Дядя произносит все это, глядя в окно, словно его смущает присутствие племянника и он не решается посмотреть на мальчика. Но тетя Мария как с цепи сорвалась:

– Тебе безразлично, что он шляется с Крысой?

– Не надо было отпускать его одного. Хватит!

Дядя достает из жилетного кармана большие золотые часы и, даже не взглянув на циферблат, добавляет:

– Я опаздываю. Налей мне чаю.

У него сразу всплывают в памяти большие и блестящие круглые часы, а рядом ясно и отчетливо он видит черную коробку с маленьким окошечком, окошечко открывается, и внутри на черном фоне появляется белый человечек: одна нога его застыла в воздухе, локти прижаты к бокам, словно приготовился к бегу, и стоит крутануть ручку, как он пускается бежать, скорость можно регулировать по своему желанию. Коробка – он уверен в этом – лежит в большом нижнем ящике буфета, в столовой, в том углу, что ближе к кухне.

– Ты давно работаешь в своем магазине?

– Дядя не работает, а управляет. Он секретарь-казначей, вот он кто, – немедленно отзывается тетя Мария, продолжая держать его под прицелом своих разъяренных голубых глаз с красными прожилками.

Дядя кладет часы в карман. Прежде чем ответить, он долго откашливается.

– Около тридцати лет.

– А зачем надо работать?

– Зачем?.. Затем, что хлеб не падает с неба, и еще затем, что порядочный человек не может сидеть сложа руки.

– Но ведь можно делать что-то и не работая, например разводить цветы или рыбу ловить…

– Это тоже труд, и садовники, и рыбаки работают, как все.

– За деньги?

– А как ты думаешь? Им тоже надо есть.

– Значит, чтобы есть, надо работать?

– Чему тебя там учили? Ты хоть считать-то умеешь?

– А почему тогда есть богачи? Не могут же они на целый миллион съесть! Что они с остальными деньгами делают?

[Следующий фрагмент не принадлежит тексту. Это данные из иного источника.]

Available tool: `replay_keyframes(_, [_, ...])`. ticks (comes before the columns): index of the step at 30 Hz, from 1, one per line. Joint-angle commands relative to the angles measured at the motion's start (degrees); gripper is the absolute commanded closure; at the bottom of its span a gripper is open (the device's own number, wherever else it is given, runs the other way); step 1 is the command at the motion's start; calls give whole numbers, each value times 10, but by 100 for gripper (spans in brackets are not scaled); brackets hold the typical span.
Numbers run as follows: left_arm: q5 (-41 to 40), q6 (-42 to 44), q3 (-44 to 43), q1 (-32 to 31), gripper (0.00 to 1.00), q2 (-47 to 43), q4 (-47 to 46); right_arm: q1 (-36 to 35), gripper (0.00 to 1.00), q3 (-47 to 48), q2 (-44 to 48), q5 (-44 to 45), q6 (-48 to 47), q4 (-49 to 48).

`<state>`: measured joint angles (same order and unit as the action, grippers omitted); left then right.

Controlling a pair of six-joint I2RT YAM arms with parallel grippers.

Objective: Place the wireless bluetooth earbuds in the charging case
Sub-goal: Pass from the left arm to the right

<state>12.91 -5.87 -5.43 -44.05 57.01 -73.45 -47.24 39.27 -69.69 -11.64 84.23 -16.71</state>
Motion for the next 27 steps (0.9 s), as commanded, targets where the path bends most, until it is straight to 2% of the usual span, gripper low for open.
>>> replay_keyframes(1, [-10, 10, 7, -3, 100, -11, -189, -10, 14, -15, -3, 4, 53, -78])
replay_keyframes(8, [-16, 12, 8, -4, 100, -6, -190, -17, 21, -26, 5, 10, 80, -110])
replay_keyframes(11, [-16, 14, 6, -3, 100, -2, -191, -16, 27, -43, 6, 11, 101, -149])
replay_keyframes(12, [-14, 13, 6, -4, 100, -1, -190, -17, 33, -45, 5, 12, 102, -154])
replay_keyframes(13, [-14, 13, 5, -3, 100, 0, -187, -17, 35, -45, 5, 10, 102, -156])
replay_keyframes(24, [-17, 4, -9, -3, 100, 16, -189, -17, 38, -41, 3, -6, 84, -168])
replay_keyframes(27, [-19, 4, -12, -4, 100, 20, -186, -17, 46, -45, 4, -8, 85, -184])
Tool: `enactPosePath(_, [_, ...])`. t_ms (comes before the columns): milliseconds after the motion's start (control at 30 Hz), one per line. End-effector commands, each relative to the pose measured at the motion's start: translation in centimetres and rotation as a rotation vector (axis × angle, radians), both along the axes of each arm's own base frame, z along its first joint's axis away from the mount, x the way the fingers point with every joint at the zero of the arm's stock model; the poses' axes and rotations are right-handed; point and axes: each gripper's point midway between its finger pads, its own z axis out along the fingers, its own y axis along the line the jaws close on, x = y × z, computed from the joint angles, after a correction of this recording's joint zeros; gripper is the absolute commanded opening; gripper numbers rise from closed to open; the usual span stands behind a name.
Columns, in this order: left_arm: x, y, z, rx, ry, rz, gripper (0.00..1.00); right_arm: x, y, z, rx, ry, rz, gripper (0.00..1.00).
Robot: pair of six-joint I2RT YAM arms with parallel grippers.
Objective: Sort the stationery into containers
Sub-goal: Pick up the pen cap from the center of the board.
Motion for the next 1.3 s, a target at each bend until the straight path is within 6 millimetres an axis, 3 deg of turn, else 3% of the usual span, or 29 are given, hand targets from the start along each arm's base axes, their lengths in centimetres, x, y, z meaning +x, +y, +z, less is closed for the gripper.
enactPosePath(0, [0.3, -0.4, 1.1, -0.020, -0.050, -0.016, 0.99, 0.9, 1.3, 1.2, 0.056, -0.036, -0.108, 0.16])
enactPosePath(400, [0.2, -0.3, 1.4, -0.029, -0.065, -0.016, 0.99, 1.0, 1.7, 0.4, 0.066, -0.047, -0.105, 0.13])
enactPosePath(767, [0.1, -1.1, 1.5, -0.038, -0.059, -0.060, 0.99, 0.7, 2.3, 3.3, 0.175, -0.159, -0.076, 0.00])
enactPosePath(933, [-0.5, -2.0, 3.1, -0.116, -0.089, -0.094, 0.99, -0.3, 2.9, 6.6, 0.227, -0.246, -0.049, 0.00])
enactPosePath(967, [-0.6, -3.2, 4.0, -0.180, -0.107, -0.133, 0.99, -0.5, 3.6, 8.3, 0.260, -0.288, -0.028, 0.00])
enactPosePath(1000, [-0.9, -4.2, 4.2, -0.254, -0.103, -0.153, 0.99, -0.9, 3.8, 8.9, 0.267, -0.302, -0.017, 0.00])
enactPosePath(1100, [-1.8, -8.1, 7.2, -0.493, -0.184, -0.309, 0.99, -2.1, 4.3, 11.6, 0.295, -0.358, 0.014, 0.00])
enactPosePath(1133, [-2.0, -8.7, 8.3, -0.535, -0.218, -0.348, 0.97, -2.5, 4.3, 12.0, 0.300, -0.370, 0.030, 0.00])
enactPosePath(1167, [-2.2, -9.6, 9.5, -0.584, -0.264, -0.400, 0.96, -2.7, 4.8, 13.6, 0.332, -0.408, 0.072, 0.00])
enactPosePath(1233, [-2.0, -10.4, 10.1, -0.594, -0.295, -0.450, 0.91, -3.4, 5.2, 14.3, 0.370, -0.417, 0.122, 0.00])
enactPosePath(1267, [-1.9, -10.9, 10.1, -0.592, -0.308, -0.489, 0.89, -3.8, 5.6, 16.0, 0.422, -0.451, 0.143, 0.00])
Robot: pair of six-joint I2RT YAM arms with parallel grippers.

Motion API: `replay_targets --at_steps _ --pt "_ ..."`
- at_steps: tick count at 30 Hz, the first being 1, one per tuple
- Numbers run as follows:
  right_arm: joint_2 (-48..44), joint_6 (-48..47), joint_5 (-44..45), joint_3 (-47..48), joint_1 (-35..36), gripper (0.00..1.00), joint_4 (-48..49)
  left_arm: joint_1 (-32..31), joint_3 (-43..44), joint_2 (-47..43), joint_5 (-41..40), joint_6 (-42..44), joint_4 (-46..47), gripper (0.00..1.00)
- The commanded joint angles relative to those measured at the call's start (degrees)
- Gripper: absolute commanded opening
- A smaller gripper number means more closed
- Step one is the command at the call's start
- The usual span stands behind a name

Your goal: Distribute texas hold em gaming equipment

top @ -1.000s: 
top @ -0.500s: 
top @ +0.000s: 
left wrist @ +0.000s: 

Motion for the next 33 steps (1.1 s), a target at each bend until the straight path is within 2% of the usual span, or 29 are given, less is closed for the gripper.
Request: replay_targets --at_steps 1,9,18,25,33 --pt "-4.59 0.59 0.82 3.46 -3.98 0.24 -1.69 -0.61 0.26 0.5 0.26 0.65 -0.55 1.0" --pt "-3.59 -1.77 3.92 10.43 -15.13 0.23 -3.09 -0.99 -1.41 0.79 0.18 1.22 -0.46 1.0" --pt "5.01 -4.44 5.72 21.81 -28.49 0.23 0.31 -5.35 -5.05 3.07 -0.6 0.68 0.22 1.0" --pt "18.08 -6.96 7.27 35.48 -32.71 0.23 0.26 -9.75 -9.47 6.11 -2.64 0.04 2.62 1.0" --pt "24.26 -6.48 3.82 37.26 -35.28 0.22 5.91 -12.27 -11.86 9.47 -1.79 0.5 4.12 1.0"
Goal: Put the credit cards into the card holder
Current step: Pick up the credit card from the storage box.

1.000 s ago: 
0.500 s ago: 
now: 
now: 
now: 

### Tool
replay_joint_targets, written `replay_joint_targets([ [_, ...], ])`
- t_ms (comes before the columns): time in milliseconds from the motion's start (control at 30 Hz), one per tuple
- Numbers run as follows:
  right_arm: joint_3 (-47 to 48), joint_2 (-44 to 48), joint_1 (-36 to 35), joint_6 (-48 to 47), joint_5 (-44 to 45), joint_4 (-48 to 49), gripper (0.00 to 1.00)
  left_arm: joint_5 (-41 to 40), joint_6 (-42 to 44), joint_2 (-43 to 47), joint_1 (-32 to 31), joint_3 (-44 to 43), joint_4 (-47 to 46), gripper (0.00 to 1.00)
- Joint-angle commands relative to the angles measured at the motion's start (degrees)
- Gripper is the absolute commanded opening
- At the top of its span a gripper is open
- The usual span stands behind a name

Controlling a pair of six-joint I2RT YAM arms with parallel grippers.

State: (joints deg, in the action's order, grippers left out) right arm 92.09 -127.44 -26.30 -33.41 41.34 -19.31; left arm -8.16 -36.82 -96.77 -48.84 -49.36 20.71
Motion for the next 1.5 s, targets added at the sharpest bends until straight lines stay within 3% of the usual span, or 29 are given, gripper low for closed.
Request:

– Ведь кроме еды еще много чего нужно: жилье, одежда, мебель… и потом дети.

– Ты не понимаешь. Я хочу сказать, почему есть люди богатые-богатые, а другие бедные-бедные…

– Потому что богатые много работают и откладывают деньги.

– Неправда! В книжках богатые заставляют других работать, а сами катаются на яхтах и устраивают праздники.

Тетя Мария шлепает его по руке.

– Проси прощения! Дяде нельзя говорить «неправда». Вы слышали? Настоящий коммунист!

– За что ты меня ударила? Ты-то сама ничего не делаешь и, значит, ответить не можешь. Я спрашиваю, потому что мне непонятно. Вот, например, почему есть короли и… скажем, горбуны?